[Digikam-users] png huge

Paul Hartman paul.hartman+gentoo at gmail.com
Mon Jan 18 19:50:52 GMT 2010


On Mon, Jan 18, 2010 at 9:43 AM, Martin Senftleben
<DrMartinus at drmartinus.de> wrote:
> Hi
>
> I have another thing that puzzles me: I've set digikam to store images
> as png, and always wonder how or rather why it makes out of a 2 MB jpg
> file a 10 MB png file, even though the png compression is set to its
> highest rate. Does png mean to increase file size by 5? Where does the
> additional info, that couldn't be in the jpg file, come from?

JPG is lossy, PNG is lossless.

> Please point me to the place where this is explained, in case it has
> been done already.
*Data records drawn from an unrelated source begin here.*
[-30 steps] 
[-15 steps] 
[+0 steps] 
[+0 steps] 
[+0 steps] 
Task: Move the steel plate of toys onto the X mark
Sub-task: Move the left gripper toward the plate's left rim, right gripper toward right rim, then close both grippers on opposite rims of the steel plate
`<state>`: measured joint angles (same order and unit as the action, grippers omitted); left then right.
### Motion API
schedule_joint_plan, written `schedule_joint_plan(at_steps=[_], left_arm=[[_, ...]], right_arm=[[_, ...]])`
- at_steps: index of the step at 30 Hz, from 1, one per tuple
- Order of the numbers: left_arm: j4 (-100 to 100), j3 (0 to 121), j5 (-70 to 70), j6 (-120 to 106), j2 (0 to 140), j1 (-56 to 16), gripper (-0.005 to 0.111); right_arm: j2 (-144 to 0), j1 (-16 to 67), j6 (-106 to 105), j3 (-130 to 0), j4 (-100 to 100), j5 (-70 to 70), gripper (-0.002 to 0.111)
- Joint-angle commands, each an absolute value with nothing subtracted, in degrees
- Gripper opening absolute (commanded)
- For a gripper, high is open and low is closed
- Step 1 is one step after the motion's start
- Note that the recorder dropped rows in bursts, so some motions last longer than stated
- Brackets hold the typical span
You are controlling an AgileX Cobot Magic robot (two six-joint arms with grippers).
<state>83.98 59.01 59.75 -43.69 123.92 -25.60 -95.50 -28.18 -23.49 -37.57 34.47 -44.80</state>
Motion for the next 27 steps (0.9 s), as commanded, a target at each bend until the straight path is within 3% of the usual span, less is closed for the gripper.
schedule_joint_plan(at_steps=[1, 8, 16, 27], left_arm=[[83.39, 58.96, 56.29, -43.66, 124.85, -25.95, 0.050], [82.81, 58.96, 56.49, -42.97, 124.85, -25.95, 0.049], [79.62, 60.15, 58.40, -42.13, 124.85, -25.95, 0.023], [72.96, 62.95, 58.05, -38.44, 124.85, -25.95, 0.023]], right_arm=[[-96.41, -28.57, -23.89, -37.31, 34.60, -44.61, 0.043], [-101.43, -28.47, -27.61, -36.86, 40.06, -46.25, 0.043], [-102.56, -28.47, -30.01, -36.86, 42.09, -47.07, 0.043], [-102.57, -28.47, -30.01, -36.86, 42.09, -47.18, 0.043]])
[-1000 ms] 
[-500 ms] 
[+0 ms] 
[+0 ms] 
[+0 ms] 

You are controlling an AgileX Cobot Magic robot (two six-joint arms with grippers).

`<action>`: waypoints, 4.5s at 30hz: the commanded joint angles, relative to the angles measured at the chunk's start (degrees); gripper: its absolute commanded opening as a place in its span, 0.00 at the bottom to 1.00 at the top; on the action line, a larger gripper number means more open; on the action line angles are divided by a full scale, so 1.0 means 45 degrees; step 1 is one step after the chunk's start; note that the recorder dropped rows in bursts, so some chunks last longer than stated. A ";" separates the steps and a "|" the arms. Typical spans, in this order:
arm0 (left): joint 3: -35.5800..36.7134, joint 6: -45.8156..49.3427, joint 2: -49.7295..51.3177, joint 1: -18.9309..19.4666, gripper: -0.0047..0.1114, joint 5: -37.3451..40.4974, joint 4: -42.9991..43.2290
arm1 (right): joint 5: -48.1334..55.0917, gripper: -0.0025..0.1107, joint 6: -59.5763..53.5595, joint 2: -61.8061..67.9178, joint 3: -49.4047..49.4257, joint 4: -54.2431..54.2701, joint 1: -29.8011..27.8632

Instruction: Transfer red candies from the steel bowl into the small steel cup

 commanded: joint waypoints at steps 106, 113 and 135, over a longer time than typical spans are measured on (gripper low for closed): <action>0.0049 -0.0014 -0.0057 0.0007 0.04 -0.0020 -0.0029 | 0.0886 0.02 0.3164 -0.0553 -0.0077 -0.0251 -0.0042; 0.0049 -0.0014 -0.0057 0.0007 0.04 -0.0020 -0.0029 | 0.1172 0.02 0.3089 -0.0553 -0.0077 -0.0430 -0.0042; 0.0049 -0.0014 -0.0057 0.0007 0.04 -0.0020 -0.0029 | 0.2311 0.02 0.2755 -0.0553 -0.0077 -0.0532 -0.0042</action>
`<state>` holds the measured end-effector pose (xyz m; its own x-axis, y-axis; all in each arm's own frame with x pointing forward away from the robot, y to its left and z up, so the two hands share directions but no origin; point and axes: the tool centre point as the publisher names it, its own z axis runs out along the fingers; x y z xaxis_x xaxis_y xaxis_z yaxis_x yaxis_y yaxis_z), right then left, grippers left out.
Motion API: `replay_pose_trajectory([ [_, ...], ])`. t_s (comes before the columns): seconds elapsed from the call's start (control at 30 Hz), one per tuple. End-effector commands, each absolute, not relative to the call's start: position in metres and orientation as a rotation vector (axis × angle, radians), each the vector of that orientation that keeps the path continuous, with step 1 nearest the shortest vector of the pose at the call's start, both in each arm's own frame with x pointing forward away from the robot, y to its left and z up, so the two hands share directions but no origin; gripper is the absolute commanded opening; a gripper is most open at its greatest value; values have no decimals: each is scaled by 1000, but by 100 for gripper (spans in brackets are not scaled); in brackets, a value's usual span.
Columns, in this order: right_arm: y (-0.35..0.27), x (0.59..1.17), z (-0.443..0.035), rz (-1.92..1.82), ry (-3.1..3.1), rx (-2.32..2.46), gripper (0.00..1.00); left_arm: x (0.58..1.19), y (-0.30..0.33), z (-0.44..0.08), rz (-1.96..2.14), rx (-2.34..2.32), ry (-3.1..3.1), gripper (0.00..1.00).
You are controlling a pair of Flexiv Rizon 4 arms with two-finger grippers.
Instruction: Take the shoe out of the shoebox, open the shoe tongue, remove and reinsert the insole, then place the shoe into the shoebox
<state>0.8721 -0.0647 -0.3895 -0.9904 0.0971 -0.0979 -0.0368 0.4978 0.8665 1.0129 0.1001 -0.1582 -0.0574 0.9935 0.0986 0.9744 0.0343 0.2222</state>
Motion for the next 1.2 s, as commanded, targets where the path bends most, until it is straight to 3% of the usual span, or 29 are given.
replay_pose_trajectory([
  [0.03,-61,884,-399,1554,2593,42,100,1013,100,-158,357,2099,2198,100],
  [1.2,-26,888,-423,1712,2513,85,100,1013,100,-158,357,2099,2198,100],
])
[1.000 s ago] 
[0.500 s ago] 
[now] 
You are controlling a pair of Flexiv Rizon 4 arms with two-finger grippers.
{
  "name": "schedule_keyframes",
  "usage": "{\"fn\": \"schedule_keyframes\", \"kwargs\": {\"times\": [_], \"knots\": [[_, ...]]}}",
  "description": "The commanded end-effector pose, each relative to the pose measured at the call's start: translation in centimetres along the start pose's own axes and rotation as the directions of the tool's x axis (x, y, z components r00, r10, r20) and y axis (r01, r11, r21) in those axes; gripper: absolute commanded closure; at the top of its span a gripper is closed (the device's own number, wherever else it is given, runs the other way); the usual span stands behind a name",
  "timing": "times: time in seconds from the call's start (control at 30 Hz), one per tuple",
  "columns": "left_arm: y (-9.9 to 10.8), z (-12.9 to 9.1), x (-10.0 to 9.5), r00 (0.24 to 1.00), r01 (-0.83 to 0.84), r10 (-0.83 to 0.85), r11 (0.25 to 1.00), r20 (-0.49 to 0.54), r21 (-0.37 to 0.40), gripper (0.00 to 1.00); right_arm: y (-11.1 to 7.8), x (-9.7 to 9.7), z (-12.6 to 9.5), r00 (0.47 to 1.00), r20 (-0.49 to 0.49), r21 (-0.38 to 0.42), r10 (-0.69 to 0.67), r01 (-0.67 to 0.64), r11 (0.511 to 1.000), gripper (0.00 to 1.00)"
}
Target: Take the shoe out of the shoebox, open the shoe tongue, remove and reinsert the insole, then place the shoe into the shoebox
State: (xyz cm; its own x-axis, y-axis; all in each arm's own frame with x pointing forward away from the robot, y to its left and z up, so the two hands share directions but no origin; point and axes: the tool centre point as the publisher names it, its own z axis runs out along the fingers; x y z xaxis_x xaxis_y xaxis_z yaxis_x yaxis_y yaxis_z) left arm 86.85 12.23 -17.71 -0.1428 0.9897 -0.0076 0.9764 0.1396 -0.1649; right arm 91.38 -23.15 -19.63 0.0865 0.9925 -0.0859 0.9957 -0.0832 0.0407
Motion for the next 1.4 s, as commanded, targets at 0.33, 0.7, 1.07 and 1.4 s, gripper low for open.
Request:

I didn't find anything. Only the usual: jpg does
> lossy compression, png doesn't.

That's the correct answer. :) You cannot compare them. They are
completely different things.

> But I see it maybe too simple: The jpg file has a limited amount of
> info - uncompressed in a sense, because it's the original from which
> the png file is made. The png file now takes this info and then gets
> compressed to the maximum possible - yet it's 5 times larger.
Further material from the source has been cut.